*** Block opens ***

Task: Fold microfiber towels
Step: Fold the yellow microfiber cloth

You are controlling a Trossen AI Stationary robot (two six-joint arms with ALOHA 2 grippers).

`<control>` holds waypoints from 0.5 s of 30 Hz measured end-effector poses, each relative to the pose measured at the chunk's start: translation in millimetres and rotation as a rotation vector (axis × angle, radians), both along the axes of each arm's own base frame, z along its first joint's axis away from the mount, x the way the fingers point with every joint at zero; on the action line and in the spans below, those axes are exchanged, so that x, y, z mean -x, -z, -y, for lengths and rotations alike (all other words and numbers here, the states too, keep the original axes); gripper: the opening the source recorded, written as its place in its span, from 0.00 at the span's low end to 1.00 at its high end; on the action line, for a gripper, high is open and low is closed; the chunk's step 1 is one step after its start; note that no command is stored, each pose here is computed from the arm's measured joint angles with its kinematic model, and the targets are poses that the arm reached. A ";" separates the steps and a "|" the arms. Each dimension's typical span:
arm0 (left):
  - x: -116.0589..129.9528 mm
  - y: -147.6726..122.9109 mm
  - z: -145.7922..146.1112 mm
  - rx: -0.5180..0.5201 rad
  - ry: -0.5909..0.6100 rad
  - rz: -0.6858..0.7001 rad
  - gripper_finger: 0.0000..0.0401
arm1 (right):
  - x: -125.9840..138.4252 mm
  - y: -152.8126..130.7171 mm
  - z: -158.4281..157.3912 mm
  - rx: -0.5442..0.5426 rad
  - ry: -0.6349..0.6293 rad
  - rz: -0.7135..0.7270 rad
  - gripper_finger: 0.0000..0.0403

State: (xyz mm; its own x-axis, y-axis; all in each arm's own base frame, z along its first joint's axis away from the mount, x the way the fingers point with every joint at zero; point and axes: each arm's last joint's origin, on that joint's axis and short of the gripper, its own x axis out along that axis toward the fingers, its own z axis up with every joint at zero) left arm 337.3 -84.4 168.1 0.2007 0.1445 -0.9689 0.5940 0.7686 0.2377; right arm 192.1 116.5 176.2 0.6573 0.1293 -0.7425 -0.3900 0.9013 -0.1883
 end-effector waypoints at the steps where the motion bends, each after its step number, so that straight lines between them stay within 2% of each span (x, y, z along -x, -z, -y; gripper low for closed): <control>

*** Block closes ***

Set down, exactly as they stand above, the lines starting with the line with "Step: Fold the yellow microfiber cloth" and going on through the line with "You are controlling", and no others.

Step: Fold the yellow microfiber cloth

You are controlling a Trossen AI Stationary robot (two six-joint arms with ALOHA 2 grippers).

Nothing remains to be done for this exercise.